WHAT NEEDS TO BE DONE — All that is needed is a count of the lines in this data that contain the word "document".

====== EXERCISE DATA ======

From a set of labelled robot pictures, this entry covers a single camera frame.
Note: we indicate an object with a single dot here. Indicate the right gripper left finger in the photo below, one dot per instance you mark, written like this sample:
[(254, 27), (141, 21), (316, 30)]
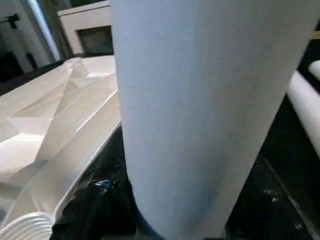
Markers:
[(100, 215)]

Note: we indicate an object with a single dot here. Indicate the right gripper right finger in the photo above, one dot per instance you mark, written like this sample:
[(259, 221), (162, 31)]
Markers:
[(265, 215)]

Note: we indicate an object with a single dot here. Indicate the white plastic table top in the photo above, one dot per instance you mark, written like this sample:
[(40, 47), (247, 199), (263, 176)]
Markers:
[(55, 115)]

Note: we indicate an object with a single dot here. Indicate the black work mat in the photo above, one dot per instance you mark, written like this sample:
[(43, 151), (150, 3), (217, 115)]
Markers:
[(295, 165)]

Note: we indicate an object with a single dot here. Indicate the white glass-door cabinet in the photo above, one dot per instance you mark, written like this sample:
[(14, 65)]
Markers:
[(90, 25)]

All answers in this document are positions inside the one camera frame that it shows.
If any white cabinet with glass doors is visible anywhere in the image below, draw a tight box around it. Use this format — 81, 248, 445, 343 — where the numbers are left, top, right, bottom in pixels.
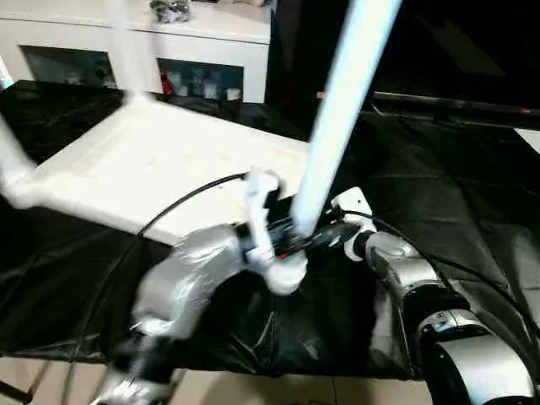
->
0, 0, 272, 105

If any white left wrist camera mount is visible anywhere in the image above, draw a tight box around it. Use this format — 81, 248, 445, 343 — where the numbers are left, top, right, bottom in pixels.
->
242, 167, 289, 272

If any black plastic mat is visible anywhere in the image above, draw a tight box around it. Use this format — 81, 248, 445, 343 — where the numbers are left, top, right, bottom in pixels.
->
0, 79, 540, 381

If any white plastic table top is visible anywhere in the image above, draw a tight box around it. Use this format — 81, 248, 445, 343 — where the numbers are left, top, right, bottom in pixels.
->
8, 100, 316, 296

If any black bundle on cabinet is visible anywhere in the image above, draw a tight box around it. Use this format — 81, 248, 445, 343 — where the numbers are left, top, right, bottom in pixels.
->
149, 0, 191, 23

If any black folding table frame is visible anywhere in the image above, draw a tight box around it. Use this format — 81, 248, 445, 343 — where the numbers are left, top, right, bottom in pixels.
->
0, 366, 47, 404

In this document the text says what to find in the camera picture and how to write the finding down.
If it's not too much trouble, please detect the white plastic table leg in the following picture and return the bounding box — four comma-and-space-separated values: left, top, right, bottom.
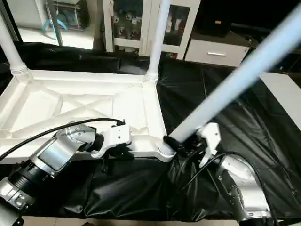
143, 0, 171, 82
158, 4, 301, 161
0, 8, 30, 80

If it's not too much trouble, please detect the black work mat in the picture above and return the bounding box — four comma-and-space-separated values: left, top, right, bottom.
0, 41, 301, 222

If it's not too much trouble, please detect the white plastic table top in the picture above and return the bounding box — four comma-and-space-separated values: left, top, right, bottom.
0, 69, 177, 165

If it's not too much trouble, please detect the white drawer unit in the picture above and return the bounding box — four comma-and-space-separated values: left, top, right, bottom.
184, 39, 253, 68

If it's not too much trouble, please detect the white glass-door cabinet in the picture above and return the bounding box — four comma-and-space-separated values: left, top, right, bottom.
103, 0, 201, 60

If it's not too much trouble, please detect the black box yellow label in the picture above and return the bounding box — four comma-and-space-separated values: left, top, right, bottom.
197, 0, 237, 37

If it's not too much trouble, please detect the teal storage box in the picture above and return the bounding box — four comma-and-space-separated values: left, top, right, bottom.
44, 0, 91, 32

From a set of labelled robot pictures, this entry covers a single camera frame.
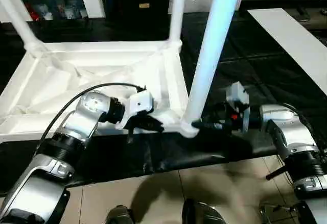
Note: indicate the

======
====== EXERCISE DATA ======

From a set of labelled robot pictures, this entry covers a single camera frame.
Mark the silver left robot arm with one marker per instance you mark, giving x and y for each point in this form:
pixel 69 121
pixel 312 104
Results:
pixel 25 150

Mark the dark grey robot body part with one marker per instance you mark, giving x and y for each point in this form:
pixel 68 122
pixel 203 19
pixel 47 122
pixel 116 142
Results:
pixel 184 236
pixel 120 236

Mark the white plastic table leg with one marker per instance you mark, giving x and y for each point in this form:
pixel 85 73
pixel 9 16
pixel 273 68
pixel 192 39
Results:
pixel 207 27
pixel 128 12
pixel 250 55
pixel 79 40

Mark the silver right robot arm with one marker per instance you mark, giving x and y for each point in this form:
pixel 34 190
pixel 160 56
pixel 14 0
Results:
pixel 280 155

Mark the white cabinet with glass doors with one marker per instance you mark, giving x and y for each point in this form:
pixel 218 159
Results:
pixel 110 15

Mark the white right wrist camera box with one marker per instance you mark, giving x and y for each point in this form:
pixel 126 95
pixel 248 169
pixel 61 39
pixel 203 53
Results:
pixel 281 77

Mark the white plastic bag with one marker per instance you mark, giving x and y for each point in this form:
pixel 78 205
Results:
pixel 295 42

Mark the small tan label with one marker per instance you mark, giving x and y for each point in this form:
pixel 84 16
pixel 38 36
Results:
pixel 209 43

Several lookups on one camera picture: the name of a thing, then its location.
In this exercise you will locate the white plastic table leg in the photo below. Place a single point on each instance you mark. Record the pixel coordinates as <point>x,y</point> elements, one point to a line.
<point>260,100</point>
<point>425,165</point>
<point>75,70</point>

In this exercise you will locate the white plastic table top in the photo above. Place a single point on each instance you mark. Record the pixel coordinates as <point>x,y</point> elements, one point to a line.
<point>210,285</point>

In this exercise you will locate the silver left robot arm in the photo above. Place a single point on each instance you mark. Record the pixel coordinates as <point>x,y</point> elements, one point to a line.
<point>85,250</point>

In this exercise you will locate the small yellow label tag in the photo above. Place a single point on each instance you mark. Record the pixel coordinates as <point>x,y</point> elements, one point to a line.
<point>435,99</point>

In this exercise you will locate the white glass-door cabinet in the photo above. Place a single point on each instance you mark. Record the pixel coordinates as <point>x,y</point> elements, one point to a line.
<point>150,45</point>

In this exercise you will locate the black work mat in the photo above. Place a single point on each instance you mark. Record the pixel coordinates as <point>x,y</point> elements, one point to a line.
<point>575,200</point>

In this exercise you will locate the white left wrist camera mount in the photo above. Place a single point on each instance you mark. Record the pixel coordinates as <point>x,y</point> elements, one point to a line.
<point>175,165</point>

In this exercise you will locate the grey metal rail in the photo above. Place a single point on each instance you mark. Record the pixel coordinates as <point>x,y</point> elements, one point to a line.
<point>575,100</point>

======
====== EXERCISE DATA ======

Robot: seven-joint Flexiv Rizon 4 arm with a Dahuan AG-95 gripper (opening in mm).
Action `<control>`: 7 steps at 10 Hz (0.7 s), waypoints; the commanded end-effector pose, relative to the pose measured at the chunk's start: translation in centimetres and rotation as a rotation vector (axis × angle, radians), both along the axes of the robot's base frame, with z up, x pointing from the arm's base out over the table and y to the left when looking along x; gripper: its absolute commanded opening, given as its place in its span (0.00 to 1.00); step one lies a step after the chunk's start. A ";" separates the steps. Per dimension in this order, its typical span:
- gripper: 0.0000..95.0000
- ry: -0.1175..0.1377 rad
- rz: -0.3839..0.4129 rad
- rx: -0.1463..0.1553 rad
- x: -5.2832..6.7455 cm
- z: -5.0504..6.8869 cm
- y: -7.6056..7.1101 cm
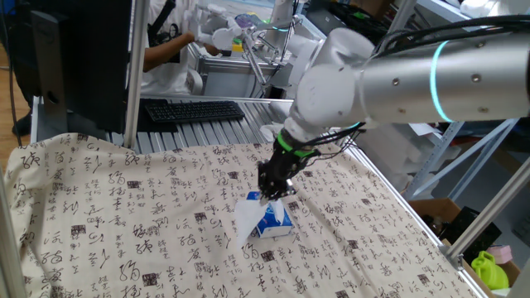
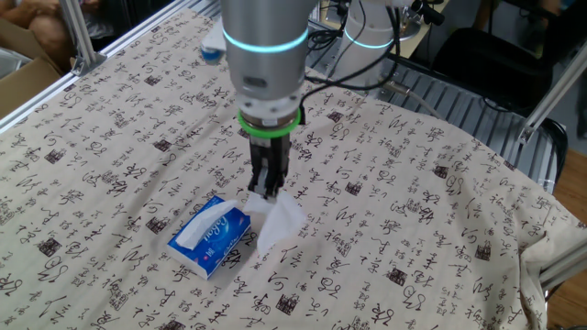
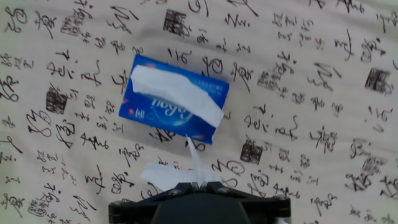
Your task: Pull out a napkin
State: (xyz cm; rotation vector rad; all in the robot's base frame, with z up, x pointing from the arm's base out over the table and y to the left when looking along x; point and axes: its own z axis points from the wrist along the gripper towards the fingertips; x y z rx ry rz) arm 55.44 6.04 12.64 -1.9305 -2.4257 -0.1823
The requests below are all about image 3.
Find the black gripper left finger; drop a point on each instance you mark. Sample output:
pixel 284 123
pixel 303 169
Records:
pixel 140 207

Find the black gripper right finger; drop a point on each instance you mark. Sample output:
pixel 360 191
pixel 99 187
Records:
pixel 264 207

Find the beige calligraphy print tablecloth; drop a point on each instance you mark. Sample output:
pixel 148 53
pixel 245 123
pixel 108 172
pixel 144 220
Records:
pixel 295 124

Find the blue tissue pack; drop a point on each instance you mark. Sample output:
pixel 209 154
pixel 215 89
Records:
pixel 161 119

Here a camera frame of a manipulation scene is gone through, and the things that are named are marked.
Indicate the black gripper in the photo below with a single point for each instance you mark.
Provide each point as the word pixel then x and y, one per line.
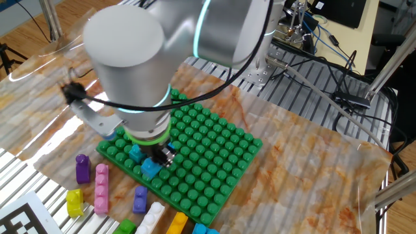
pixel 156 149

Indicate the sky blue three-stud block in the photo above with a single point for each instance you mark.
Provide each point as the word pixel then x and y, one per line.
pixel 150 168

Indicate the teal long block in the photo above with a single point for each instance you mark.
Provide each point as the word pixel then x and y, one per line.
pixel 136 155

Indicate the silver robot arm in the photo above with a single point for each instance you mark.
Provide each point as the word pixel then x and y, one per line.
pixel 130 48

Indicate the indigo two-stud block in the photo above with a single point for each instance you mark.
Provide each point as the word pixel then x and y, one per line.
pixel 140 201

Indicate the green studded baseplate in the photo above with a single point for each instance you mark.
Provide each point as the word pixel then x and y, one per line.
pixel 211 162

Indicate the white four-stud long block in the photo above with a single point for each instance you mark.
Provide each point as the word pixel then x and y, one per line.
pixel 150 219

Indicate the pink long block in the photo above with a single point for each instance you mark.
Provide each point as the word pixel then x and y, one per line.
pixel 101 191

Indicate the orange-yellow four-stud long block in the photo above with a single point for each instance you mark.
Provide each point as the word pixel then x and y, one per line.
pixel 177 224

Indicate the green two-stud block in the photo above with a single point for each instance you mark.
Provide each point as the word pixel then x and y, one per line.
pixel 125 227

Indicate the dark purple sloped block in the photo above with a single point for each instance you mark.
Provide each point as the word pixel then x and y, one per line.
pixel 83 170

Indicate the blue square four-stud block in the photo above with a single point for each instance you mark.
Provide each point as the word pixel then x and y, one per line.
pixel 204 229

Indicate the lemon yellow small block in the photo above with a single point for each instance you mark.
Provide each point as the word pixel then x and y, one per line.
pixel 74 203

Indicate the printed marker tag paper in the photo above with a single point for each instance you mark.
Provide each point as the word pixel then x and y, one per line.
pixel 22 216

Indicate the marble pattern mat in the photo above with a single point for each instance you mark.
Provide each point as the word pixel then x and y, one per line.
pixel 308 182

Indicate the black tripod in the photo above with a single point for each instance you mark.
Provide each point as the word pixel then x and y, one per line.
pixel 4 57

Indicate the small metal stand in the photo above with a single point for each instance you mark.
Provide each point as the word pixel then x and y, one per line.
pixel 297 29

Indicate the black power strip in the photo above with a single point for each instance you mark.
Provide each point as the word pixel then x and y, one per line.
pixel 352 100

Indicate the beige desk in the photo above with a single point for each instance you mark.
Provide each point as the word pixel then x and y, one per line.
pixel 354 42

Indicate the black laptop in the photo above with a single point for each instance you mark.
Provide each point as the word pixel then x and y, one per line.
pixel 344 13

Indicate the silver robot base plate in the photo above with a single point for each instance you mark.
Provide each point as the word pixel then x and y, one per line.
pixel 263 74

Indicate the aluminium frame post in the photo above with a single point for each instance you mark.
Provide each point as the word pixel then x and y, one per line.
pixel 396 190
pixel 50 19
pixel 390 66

======

SOLUTION FOR THIS TASK — 2